Tel: +49 (0) 911 97341-500 • Fax: +49 (0) 911 97341-510

    

Products

SeDI

Using SPARQL to Access Data Stores in Healthcare Abstract:

Objectives and Motivation

For the implementation of semantic web technology in healthcare it is necessary to access the already existing IT-infrastructure and data stores, which is a problem related to the theme of clinical harmonization. A very important standard in healthare is DICOM (Digital Imaging and Communication in Medicine) dealing with imaging for diagnostics and workflows for medical devices. PACS (Picture Archiving and Communication System) servers provide access to the data through a network protocol standardized by DICOM. There are plans to store semantical information directly in the DICOM data and reuse the existing infrastructure for storage and transmission.

This leaves the problem how a semantic application shall access this data including querying with SPARQL, inferencing with ontologies encoded in OWL, and federation with other semantic data sources.

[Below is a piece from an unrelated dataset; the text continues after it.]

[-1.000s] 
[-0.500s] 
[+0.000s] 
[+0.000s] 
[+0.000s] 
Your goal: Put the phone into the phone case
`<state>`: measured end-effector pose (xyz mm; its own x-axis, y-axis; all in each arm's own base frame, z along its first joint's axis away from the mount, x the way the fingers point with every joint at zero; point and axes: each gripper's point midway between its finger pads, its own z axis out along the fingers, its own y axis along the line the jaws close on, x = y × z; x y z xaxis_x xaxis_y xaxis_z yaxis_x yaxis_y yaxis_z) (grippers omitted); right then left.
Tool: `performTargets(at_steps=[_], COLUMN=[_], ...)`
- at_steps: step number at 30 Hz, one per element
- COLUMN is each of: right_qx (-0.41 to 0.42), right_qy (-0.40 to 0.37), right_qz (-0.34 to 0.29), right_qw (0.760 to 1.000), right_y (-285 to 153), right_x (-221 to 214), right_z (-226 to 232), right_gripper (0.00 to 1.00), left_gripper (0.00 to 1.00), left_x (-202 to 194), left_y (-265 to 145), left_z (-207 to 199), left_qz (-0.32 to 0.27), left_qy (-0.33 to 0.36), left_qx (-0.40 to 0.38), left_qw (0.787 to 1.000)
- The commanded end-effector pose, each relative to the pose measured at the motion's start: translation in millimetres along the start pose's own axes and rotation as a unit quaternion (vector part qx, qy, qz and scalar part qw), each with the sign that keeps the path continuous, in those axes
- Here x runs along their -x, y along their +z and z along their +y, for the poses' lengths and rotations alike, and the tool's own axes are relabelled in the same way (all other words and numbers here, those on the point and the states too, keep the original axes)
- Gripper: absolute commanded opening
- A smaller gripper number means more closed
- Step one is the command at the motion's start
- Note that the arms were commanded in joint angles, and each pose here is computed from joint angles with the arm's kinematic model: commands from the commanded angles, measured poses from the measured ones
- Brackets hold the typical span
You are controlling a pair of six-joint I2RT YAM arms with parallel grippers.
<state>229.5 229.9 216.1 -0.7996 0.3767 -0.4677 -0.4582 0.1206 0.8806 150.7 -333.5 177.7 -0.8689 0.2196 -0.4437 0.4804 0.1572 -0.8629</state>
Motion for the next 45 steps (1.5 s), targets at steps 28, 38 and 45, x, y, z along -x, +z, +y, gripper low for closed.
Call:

Principally, there are two different approaches: Either the database of the PACS is completely converted into RDF or SPARQL queries are converted to the query protocols defined by DICOM.

Methods and Tools

The prototype introduced in this presentation is called SeDI (Semantic DICOM) and uses Jena as RDF framework, Joseki for implementing a SPARQL endpoint, and Pellet as reasoner. SeDI uses dcm4chee as PACS, which has no built-in support for semantic applications. With SeDI it is possible to use SPARQL for querying a PACS, because SeDI transforms a SPARQL query directly into a DICOM C-Find or Move request as appropriate and converts the result from the DICOM protocol into a SPARQL result set. SeDI allows semantic applications to directly access a PACS without completely exporting the existing data of the PACS to a triple store. The DICOM data model is encoded in an ontology, on which SeDI depends to a large extent for transforming the query and adding semantically meaningful information to the query result.

Results

The main advantage of this approach is that the existing IT infrastructure remains unaltered, since SeDI uses the already existing DICOM protocol access to the systems. A semantic application can access the DICOM data as if the PACS were a SPARQL endpoint, use inferencing on the data, and federate it with other data sources. Furthermore there is no problem with synchronizing the original data source with a triple store, because the original data source is directly accessed and there is no need for an export to a triple store. A drawback of this approach is that the queries run with less performance compared to the access to a real triple store, and an ontology containing all DICOM concepts is rather difficult to model.

Conclusions

For the future a standardized ontology of DICOM is desirable so that queries can use concepts from defined namespaces. This could even be part of the DICOM standard itself. Furthermore the unobtrusive access to legacy databases containing data not encoded in RDF seems to be the natural way to evolve the semantic web. SeDI proofs this concept for medical data encoded in DICOM by implementing a seamless integration of a PACS as a SPARQL endpoint in a semantic web application.